Ce chantre du « less is more » (« mieux vaut peu que beaucoup «, pourrait-on traduire) pousse maintenant le bouchon encore plus loin car dans son dernier album truffé de blues épique tendance jump, il fait preuve d’une économie de jeu encore plus forte que dans ses précédents ouvrages. Son style mis au point depuis maintenant plusieurs décennies arrive à la totale maîtrise du son et de la note. Là où certains mettront quinze triples croches d’affilée pour créer le climat, Jimmie va aligner trois noires et une ronde avec cette respiration unique qui le caractérise. Au cours de l’interview qui suit, J’ai vaguement tenté de percer le mystère et de lui extraire la réponse, au moins technique, de cette approche… Peine perdue, car l’artiste m’a juste répondu évasivement : « je joue ce que j’aime entendre » … Cette explication, qui confine presque à une philosophie de vie, m’a fait réaliser que beaucoup de gens jouent des choses… que l’on n’a pas (forcément) envie d’entendre ! Le blues est un genre sans cesse (auto)régénéré et qui, bon an mal an, traverse toutes les périodes, même les plus tourmentées. Mais cette base musicale engendre hélas beaucoup de redondances. Pour se faire repérer, la surenchère n’est jamais très loin. Or il ne suffit pas de pousser le volume ou de multiplier les gymnastiques sur le manche pour entrer au Panthéon. Il faut plutôt faire preuve d’originalité, à l’intérieur d’un format hyper cadré et, surtout, de personnalité, deux paramètres qui seuls peuvent vous sortir du lot. Jimmie Vaughan a trouvé sa voie en tablant sur l’émotion que peuvent provoquer quelques notes judicieusement placées sur la mesure, exercice pas aussi simple qu’il n’y paraît, car la tendance naturelle du « guitar hero » est justement d’en rajouter sans cesse et de charger la mule jusqu’à l’excès. Jimmie a su aller puiser l’inspiration chez ses maîtres référents (les bluesmen noirs comme Guitar Slim, Lightnin’ Hopkins ou Clarence Gatemouth Brown). Mais ne vous y trompez pas, l’adolescent Jimmie fut nourri de Clapton, d’Hendrix et de Johnny Winter et ses connaissances techniques peuvent s’avérer tout aussi redoutables que celles de ses modèles, comme on peut le remarquer sur l’album Family style, sorti avec son (regretté) frère Stevie Ray, sur lequel on ne sait pas toujours qui fait quoi. Au fameux « less is more «, cité plus haut, on peut aussi ajouter le non moins fameux « qui peut le plus peut le moins »…

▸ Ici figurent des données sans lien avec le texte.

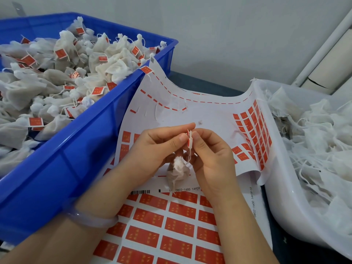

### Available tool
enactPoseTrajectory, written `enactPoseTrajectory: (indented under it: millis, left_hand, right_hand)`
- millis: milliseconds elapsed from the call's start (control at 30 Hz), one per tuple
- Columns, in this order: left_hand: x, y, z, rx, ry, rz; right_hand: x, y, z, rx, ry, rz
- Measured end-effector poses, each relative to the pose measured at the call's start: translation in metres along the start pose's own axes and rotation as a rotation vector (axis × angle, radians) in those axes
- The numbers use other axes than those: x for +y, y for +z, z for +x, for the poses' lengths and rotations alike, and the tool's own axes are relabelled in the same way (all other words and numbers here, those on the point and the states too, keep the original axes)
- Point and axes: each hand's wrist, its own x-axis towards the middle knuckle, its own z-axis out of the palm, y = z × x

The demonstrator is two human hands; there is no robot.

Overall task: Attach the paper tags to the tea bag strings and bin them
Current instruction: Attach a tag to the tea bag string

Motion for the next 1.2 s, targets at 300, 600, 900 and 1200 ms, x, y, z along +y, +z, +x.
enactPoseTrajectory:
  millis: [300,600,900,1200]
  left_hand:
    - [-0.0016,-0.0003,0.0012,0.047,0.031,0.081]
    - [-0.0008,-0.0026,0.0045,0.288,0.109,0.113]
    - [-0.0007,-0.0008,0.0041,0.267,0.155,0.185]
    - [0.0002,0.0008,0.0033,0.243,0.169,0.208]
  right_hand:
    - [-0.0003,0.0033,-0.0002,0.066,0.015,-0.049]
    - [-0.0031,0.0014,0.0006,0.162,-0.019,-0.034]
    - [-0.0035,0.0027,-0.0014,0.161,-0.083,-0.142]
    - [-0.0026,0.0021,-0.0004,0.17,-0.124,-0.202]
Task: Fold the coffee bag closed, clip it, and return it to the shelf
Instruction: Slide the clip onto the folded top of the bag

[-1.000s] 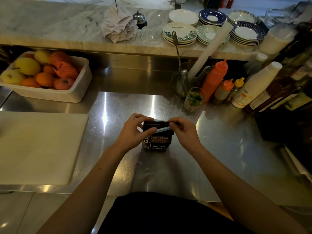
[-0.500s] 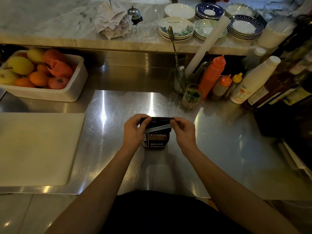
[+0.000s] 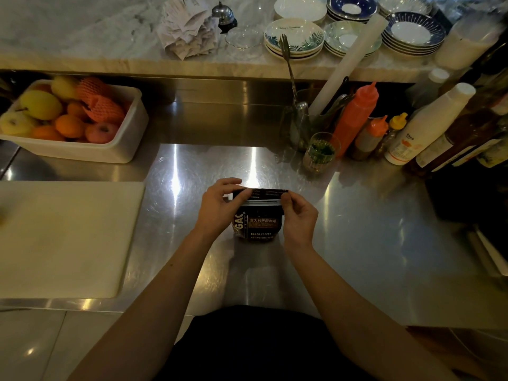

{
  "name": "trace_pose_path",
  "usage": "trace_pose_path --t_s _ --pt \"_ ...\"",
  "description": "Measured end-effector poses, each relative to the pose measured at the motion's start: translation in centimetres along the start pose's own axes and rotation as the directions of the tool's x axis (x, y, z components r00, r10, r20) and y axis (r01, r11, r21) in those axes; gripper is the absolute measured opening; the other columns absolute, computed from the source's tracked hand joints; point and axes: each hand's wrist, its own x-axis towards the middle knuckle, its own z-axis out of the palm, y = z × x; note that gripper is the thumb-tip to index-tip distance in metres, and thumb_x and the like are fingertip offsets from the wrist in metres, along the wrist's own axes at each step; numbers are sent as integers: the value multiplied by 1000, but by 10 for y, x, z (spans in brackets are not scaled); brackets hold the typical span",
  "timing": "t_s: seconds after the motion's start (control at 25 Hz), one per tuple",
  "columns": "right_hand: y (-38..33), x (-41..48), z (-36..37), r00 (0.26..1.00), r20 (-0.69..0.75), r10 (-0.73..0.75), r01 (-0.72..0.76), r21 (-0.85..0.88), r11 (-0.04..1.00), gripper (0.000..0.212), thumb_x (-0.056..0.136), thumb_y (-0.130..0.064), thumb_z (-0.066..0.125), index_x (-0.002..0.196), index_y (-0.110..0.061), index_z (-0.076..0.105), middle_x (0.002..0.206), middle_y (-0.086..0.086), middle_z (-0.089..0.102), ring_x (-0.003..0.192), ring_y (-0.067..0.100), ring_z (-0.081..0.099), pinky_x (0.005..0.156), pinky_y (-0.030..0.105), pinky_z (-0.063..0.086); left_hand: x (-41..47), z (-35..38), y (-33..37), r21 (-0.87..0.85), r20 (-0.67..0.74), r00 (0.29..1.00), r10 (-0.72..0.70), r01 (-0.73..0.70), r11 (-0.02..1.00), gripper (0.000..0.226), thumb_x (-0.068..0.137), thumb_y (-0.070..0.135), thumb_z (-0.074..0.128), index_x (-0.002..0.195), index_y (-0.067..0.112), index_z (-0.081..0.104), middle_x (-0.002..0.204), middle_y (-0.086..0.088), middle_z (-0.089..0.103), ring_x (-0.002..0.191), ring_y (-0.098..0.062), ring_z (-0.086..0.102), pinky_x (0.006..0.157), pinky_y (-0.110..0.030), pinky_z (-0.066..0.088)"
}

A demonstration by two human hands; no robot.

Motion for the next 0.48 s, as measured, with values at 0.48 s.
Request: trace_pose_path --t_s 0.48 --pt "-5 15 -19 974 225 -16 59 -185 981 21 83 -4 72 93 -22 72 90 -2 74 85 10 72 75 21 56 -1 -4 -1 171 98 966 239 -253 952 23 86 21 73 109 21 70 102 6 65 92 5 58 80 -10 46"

Jimmie, dans ton dernier album, tu as décidé d’être plus blues « pur » que jamais, en renouant avec ce blues un peu jazzy cher à T. Bone Walker, c’est un autre retour aux sources pour toi, non ? Je ne crois pas avoir jamais quitté mes sources, et le blues est pour moi un territoire qui recèle des ressources inépuisables. Ces chansons sont bien sûr mes racines, mais comme l’indique le premier titre « The pleasure is all mine », j’ai avant tout voulu me faire plaisir.

On dirait que tu mènes ta carrière entièrement sous cette règle de base : te faire plaisir… Tu sors des albums quand bon te semble…
Exactement, j’ai la chance de pouvoir faire un album vraiment lorsque je le désire, je ne supporte aucune pression ou demande de quelque sorte que ce soit. C’était déjà le cas avec les Fabulous Thunderbirds, il était hors de question que quelqu’un nous dise quoi que ce soit sur ce que nous voulions faire et comment nous voulions sonner…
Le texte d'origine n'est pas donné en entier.